• [Problem to work on] Your answer must be an exact copy of the records below, minus any images.

• [Data records]
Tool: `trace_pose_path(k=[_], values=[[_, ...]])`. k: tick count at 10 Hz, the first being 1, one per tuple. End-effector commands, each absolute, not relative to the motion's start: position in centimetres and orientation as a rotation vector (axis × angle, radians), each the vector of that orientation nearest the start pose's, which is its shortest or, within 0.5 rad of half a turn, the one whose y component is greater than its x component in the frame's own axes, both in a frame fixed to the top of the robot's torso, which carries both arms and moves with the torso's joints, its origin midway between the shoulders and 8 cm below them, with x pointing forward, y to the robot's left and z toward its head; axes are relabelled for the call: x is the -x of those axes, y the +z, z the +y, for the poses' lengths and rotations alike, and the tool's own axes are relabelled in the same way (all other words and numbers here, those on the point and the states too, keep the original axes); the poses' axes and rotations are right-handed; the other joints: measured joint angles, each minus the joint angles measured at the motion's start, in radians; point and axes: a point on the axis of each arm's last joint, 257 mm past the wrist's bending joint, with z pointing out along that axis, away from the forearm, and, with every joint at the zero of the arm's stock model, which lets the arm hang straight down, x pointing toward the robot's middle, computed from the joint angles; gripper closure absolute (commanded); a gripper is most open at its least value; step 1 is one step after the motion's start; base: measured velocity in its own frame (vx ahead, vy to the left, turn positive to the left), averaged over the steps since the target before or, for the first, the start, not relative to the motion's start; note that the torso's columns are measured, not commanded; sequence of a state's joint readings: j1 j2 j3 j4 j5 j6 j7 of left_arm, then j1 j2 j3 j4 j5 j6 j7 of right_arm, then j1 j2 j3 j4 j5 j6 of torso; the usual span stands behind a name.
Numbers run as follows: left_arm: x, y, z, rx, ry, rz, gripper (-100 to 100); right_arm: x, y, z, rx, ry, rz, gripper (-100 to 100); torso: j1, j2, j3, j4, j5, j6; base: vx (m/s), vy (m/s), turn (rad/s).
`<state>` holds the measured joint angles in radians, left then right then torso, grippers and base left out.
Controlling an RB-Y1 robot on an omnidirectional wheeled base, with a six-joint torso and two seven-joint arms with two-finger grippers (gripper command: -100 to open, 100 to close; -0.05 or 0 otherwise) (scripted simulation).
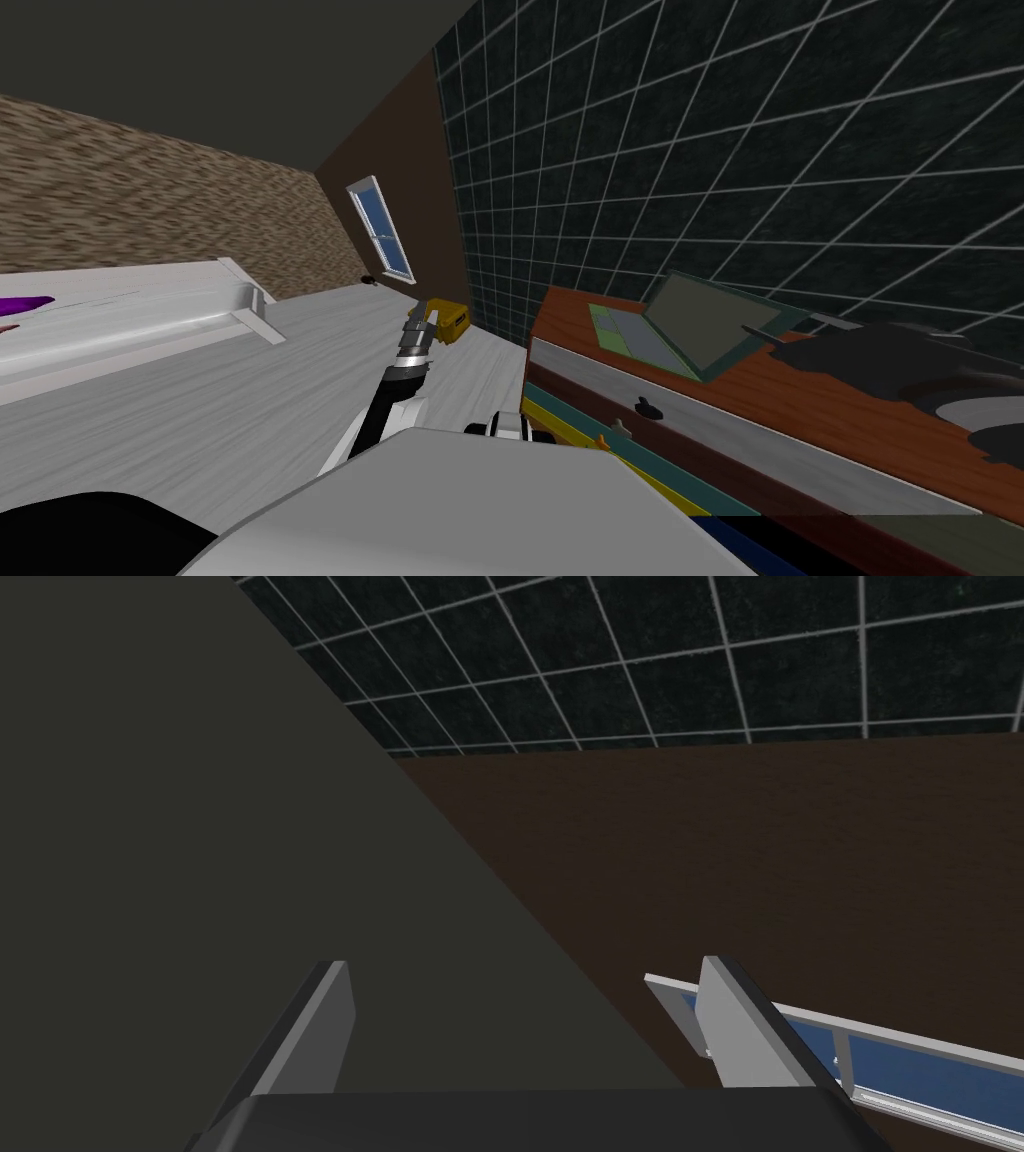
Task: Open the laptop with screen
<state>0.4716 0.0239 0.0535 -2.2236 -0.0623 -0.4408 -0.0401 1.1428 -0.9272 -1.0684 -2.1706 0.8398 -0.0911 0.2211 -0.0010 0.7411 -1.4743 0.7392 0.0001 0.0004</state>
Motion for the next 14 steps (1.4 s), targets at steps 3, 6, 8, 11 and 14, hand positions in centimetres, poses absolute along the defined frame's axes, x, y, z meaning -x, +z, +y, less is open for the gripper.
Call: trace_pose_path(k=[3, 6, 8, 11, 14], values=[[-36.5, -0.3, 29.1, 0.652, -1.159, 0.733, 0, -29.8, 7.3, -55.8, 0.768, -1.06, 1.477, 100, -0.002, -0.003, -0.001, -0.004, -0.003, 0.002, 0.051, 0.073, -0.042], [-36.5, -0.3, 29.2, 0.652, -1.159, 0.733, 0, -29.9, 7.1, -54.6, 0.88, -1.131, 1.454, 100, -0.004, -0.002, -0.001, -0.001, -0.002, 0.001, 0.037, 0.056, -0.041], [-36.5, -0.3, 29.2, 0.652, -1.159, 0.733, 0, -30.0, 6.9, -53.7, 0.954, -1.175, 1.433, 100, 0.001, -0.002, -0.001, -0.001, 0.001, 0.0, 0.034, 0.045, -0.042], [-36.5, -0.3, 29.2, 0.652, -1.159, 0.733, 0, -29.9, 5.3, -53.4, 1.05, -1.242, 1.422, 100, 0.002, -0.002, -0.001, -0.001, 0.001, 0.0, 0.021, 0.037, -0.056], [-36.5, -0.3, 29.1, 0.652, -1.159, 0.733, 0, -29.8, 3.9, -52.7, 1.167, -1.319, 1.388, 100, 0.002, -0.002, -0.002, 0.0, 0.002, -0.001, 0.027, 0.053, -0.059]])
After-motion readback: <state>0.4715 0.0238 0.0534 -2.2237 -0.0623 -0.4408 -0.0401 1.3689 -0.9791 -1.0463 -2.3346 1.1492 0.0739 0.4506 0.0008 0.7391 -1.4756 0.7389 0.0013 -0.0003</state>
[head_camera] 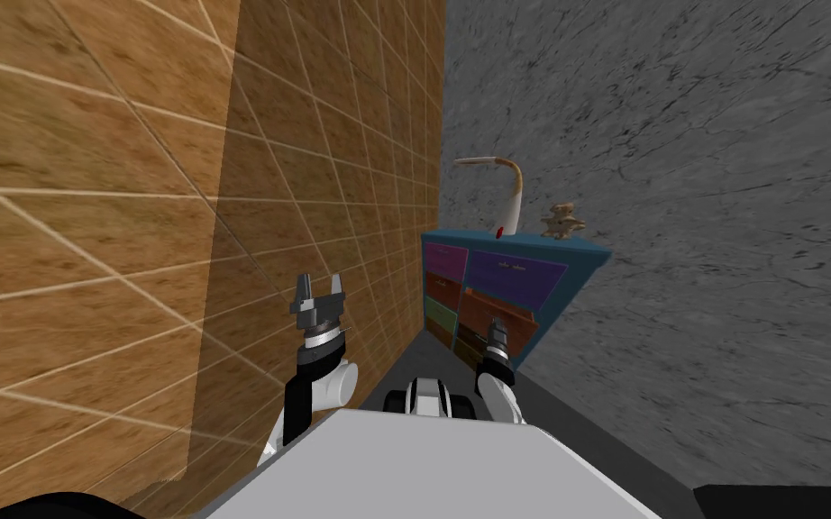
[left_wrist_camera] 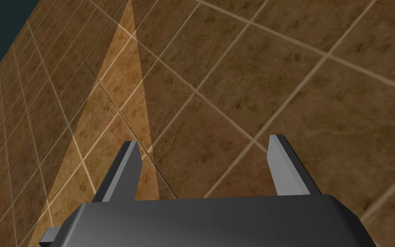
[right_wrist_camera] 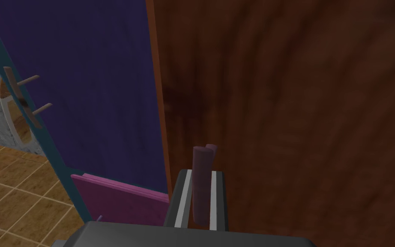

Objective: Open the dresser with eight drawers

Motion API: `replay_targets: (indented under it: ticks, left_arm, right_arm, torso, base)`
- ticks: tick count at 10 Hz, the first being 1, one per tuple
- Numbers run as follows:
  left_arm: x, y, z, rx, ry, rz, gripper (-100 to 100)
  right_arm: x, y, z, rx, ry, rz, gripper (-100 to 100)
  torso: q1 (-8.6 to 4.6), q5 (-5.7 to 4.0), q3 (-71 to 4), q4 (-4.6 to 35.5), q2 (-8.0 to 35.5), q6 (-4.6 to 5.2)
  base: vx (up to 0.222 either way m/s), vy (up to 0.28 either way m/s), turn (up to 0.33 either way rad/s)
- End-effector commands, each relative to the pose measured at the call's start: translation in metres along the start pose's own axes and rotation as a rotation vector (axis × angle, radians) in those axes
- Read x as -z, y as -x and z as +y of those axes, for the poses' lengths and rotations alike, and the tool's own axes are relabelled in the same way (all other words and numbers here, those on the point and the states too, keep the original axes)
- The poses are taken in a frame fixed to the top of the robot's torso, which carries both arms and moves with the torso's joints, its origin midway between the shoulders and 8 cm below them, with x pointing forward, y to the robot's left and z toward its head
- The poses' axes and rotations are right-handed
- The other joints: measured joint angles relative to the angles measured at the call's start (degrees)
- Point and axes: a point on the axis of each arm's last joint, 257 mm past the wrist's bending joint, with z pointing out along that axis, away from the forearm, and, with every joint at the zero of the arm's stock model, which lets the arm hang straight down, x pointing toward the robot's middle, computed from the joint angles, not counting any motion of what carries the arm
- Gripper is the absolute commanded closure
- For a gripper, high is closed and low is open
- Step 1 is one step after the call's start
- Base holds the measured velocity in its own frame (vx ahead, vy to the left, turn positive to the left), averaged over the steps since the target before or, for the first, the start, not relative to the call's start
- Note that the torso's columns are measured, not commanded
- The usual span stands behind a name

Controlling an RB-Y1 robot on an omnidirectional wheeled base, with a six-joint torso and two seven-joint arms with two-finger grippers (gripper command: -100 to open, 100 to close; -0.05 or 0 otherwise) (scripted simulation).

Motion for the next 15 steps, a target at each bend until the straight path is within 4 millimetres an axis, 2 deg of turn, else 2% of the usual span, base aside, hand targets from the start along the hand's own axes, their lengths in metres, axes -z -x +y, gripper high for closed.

• [Task solution]
Tool: `trace_pose_path(k=[_], values=[[_, ...]])`. k: tick count at 10 Hz, the first being 1, one per tuple. End-effector commands, each absolute, not relative to the motion's start: position in centimetres and orientation as a rotation vector (axis × angle, radians), each the vector of that orientation nearest the start pose's, which is its shortest or, within 0.5 rad of half a turn, the one whose y component is greater than its x component in the frame's own axes, both in a frame fixed to the top of the robot's torso, which carries both arms and moves with the torso's joints, its origin midway between the shoulders and 8 cm below them, with x pointing forward, y to the robot's left and z toward its head; axes are relabelled for the call: x is the -x of those axes, y the +z, z the +y, for the poses' lengths and rotations alike, and the tool's own axes are relabelled in the same way (all other words and numbers here, those on the point and the states too, keep the original axes); the poses' axes and rotations are right-handed; the other joints: measured joint angles, each minus the joint angles measured at the motion's start, in radians; point and axes: a point on the axis of each arm's last joint, 257 mm past the wrist's bending joint, with z pointing out along that axis, away from the forearm, and, with every joint at the zero of the arm's stock model, which lets the arm hang straight down, x pointing toward the robot's middle, computed from the joint angles; gripper closure absolute (commanded); a gripper is most open at its least value; step 1 is one step after the motion's start; base: measured velocity in its own frame (vx ahead, vy to the left, turn positive to the left), averaged over the steps since the target before or, for the first, the start, not relative to the motion's start; note that the torso's columns are measured, not commanded; sequence of a state's joint readings: j1 j2 j3 j4 j5 j6 j7 of left_arm, then j1 j2 j3 j4 j5 j6 j7 of right_arm, then j1 j2 j3 j4 j5 j6 of torso; the usual span stands behind a name.
Numbers run as follows: left_arm: x, y, z, rx, ry, rz, gripper (-100 to 100); right_arm: x, y, z, rx, ry, rz, gripper (-100 to 100); torso: j1, j2, j3, j4, j5, j6; base: vx (m/s), vy (m/s), turn (rad/s).
`<state>` holds the measured joint angles in radians, left then right then torso, grippers and base left out.
Controlling an RB-Y1 robot on an omnidirectional wheeled base, with a six-joint torso and two seven-joint arms with two-finger grippers (gripper command: -100 to open, 100 to close; -0.05 or 0 otherwise) (scripted simulation).
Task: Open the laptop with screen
<state>0.4716 0.0239 0.0535 -2.2236 -0.0623 -0.4408 -0.0401 1.1428 -0.9272 -1.0684 -2.1706 0.8398 -0.0911 0.2211 -0.0010 0.7411 -1.4743 0.7392 0.0001 0.0004</state>
Motion for the next 14 steps (1.4 s), targets at steps 3, 6, 8, 11 and 14, hand positions in centimetres, poses absolute along the defined frame's axes, x, y, z meaning -x, +z, +y, less is open for the gripper.
Call: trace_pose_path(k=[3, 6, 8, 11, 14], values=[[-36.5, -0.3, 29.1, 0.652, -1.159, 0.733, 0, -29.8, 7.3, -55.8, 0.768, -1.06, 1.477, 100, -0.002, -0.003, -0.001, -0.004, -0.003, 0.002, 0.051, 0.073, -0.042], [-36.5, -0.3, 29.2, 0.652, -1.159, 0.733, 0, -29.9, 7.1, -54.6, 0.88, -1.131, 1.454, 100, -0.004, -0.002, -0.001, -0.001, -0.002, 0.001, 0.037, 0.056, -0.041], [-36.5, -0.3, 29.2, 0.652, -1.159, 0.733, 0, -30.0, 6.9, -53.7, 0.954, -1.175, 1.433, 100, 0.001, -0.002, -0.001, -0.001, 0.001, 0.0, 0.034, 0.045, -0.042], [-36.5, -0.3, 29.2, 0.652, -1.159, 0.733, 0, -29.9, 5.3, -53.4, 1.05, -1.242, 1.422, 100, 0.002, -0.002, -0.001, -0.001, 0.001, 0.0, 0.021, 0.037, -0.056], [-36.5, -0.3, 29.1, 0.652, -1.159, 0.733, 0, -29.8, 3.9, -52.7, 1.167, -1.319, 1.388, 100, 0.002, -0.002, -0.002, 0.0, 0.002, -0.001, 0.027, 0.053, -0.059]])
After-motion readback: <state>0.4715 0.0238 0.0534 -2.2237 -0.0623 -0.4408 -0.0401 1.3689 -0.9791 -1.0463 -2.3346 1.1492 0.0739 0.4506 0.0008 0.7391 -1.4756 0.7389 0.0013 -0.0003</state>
[head_camera] 
[left_wrist_camera] 
[right_wrist_camera] 

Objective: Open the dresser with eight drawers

Motion API: `replay_targets: (indented under it: ticks, left_arm, right_arm, torso, base)`
- ticks: tick count at 10 Hz, the first being 1, one per tuple
- Numbers run as follows:
  left_arm: x, y, z, rx, ry, rz, gripper (-100 to 100)
  right_arm: x, y, z, rx, ry, rz, gripper (-100 to 100)
  torso: q1 (-8.6 to 4.6), q5 (-5.7 to 4.0), q3 (-71 to 4), q4 (-4.6 to 35.5), q2 (-8.0 to 35.5), q6 (-4.6 to 5.2)
  base: vx (up to 0.222 either way m/s), vy (up to 0.28 either way m/s), turn (up to 0.33 either way rad/s)
- End-effector commands, each relative to the pose measured at the call's start: translation in metres along the start pose's own axes and rotation as a rotation vector (axis × angle, radians) in those axes
- Read x as -z, y as -x and z as +y of those axes, for the poses' lengths and rotations alike, and the tool's own axes are relabelled in the same way (all other words and numbers here, those on the point and the states too, keep the original axes)
- The poses are taken in a frame fixed to the top of the robot's torso, which carries both arms and moves with the torso's joints, its origin midway between the shoulders and 8 cm below them, with x pointing forward, y to the robot's left and z toward its head
- The poses' axes and rotations are right-handed
- The other joints: measured joint angles relative to the angles measured at the call's start (degrees)
- Point and axes: a point on the axis of each arm's last joint, 257 mm past the wrist's bending joint, with z pointing out along that axis, away from the forearm, and, with every joint at the zero of the arm's stock model, which lets the arm hang straight down, x pointing toward the robot's middle, computed from the joint angles, not counting any motion of what carries the arm
- Gripper is the absolute commanded closure
- For a gripper, high is closed and low is open
- Step 1 is one step after the call's start
- Base holds the measured velocity in its own frame (vx ahead, vy to the left, turn positive to the left), averaged over the steps since the target before or, for the first, the start, not relative to the call's start
- Note that the torso's columns are measured, not commanded
- The usual span stands behind a name

Controlling an RB-Y1 robot on an omnidirectional wheeled base, with a six-joint torso and two seven-joint arms with two-finger grippers (gripper command: -100 to open, 100 to close; -0.05 or 0 otherwise) (scripted simulation).

Motion for the next 15 steps, a target at each bend until the straight path is within 4 millimetres an axis, 2 deg of turn, else 2% of the usual span, base aside, hand targets from the start along the hand's own axes, their lengths in metres, axes -z -x +y, gripper high for closed.

This is the complete answer to the exercise.